*Aim of the task*
Reproduce each line of the material exactly, minus any picture.

*Provided material*
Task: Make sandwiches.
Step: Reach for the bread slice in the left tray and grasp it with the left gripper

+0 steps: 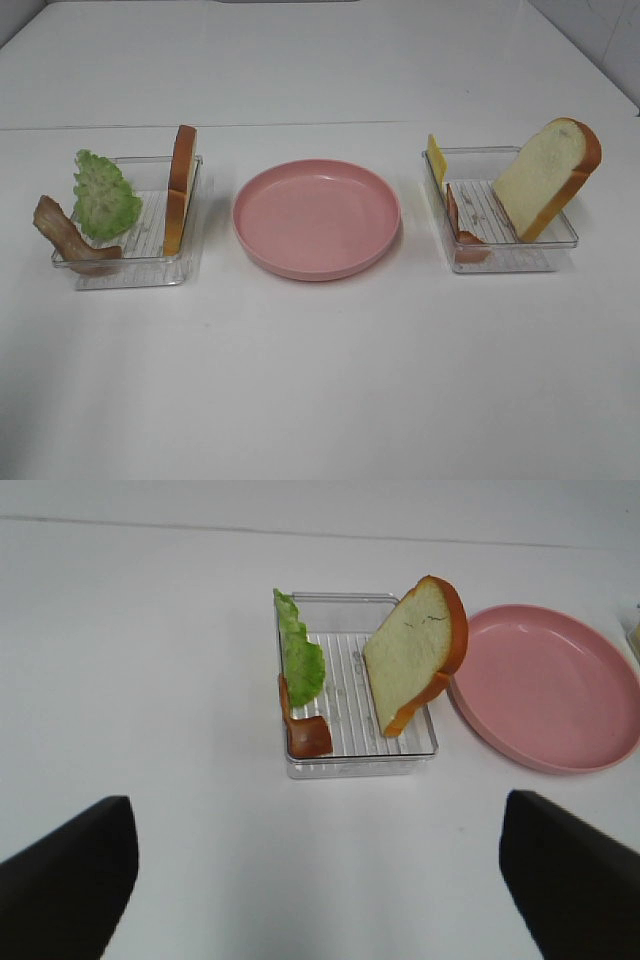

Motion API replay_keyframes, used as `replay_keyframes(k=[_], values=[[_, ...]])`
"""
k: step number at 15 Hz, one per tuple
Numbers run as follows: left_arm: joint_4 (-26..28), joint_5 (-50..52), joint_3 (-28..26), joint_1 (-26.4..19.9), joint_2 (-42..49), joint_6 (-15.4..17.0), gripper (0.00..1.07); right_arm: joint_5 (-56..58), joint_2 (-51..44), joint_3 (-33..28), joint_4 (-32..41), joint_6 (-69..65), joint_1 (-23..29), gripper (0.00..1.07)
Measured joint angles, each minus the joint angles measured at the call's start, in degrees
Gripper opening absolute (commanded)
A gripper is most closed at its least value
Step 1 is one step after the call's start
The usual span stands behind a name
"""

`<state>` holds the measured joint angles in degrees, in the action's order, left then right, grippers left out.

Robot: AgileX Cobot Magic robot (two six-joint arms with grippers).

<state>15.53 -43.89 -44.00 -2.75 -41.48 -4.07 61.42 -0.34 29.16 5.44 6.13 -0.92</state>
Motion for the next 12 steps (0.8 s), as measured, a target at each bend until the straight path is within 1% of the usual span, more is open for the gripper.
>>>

*Response area*
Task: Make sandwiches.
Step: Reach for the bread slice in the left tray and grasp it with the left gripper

+0 steps: 

Motion API replay_keyframes, used as `replay_keyframes(k=[_], values=[[_, ...]])`
"""
k: step number at 15 Hz, one per tuple
Numbers run as follows: left_arm: joint_4 (-26..28), joint_5 (-50..52), joint_3 (-28..26), joint_1 (-26.4..19.9), joint_2 (-42..49), joint_6 (-15.4..17.0), gripper (0.00..1.07); right_arm: joint_5 (-56..58), joint_2 (-51..44), joint_3 (-33..28), joint_4 (-32..41), joint_6 (-69..65), joint_1 (-23..29), gripper (0.00..1.07)
Measured joint angles, each minus the joint angles measured at the call's start, in degrees
Gripper opening absolute (commanded)
A gripper is most closed at its least value
Step 1 is one step after the call's start
The usual span stands behind a name
"""

`<state>` holds the measured joint angles in degrees, in the action's order, left then right, grippers left out.

Robot: AgileX Cobot Magic robot (two six-joint arms with grippers).

<state>15.53 -43.89 -44.00 -2.75 -41.48 -4.07 61.42 -0.34 29.16 5.44 6.13 -0.92</state>
Motion for the next 12 steps (0.8 s), as measured, a target at each bend until the straight path is within 1% of the usual span, more is open for the gripper.
>>>

Work on the answer has been completed.